TEMPO.CO, Jakarta - Total pendapatan industri asuransi jiwa pada kuartal pertama 2015 mencapai Rp 44,8 triliun, naik 15,9 persen dibandingkan periode sama tahun lalu yang hanya Rp 38,6 triliun. Ketua Umum Asosiasi Asuransi Jiwa Indonesia (AAJI), Hendrisman Rahim, mengatakan pertumbuhan pendapatan tersebut didorong pendapatan premi sekitar Rp 32,95 triliun atau naik 28,5 persen dari Rp 25,65 triliun.
Dia mengatakan peningkatan total pendapatan premi ini juga didorong pertumbuhan total premi bisnis baru sebesar Rp 18,72 triliun atau meningkat 29 persen. Adapun total premi lanjutan mencapai Rp 14,23 triliun atau naik 27,8 persen. "Total premi bisnis baru menjadi faktor utama dalam kenaikan total pendapatan premi dengan kontribusi sebesar 56,8 persen terhadap keseluruhan total premi pada periode ini," kata Hendrisman di kantor AAJI di Jalan Talang Betutu Tanah Abang, Jakarta, Kamis 4 Juni 2015
Pertumbuhan pendapatan ini, kata dia, menjadi bukti kinerja asuransi jiwa lebih baik dari tahun sebelumnya. Salah satunya, program sosialisasi asuransi jiwa yang dilakukan secara konsisten oleh berbagai perusahaan. Walhasil kesadaran masyarakat tentang pentingnya melanjutkan kepemilikan proteksi iuran jangka panjang meningkat.
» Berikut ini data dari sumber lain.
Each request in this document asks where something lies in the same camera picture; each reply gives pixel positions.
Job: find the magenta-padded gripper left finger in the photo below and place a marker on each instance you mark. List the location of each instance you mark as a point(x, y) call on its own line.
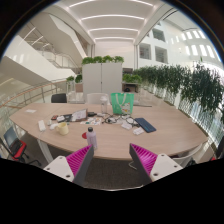
point(78, 160)

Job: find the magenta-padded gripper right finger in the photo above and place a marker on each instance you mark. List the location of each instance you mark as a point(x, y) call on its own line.
point(146, 160)

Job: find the lilac drink bottle black cap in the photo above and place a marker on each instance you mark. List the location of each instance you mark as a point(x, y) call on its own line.
point(92, 139)

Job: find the white small packet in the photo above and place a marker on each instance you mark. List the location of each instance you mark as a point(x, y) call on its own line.
point(138, 131)

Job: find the pale yellow mug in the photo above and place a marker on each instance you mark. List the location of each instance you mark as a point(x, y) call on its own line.
point(63, 129)

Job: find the dark blue notebook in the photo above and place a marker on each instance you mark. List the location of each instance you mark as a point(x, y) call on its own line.
point(145, 125)

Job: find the colourful sticker sheet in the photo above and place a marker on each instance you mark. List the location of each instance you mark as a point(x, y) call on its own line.
point(91, 121)

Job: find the white shell chair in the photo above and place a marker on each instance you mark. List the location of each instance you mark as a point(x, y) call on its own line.
point(188, 156)

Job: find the white computer mouse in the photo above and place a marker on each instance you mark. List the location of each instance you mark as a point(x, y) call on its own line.
point(53, 126)

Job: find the open printed booklet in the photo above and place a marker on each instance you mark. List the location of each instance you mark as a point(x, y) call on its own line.
point(79, 115)

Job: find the white card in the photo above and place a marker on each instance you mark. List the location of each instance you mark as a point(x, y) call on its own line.
point(60, 118)

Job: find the small black box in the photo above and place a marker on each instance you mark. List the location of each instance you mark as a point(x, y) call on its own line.
point(91, 114)

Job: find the white power strip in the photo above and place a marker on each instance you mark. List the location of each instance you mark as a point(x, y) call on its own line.
point(41, 125)

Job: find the clear shaker bottle white lid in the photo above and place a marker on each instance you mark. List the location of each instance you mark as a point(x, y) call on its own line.
point(104, 106)

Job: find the red and black office chair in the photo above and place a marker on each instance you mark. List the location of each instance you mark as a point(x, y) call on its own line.
point(18, 148)

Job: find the green tote bag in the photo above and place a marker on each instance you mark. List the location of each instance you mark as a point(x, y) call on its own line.
point(122, 104)

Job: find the white paper slip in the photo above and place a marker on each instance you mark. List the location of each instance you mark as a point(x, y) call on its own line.
point(30, 111)

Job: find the small green potted plants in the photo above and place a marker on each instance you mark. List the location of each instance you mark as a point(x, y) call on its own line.
point(78, 79)

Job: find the green plants in wooden planter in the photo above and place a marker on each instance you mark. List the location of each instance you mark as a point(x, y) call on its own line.
point(131, 79)

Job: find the white cabinet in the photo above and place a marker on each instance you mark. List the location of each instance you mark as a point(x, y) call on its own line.
point(101, 78)

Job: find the row of green trees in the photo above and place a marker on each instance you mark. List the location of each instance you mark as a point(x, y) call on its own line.
point(186, 85)

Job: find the green plants in cabinet planter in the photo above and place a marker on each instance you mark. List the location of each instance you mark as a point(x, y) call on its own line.
point(102, 59)
AAJI juga melaporkan hasil investasi industri asuransi jiwa selama kuartal pertama mencapai Rp 10,44 triliun atau turun sebesar 12,5 persen dari tahun sebelumnya Rp 11,93 triliun. Hal ini, kata Hendrisman, dipengaruhi oleh pasar modal yang kurang bergairah, terutama saham.
Dia juga mengatakan data pertumbuhan ekonomi Indonesia mencapai 4,71 persen merupakan level terendah dalam lima tahun terakhir. "Kondisi ekonomi ini hanya bersifat musiman karena rendahnya belanja pemerintah pada kuartal pertama dibandingkan kuartal keempat tahun sebelumnya," katanya. Dia mengatakan portofolio terbesar terdiri dari reksadana, saham dan obligasi, deposito berjangka serta surat berharga negara.
Meski demikian dia menyebutkan adanya penurunan laba di industri asuransi jiwa. Hal itu disebabkan pelemahan rupiah, penghapusan subsidi BBM, kebijakan moneter yang ketat, dan lambatnya belanja pemerintah terkait pembangunan infrastruktur.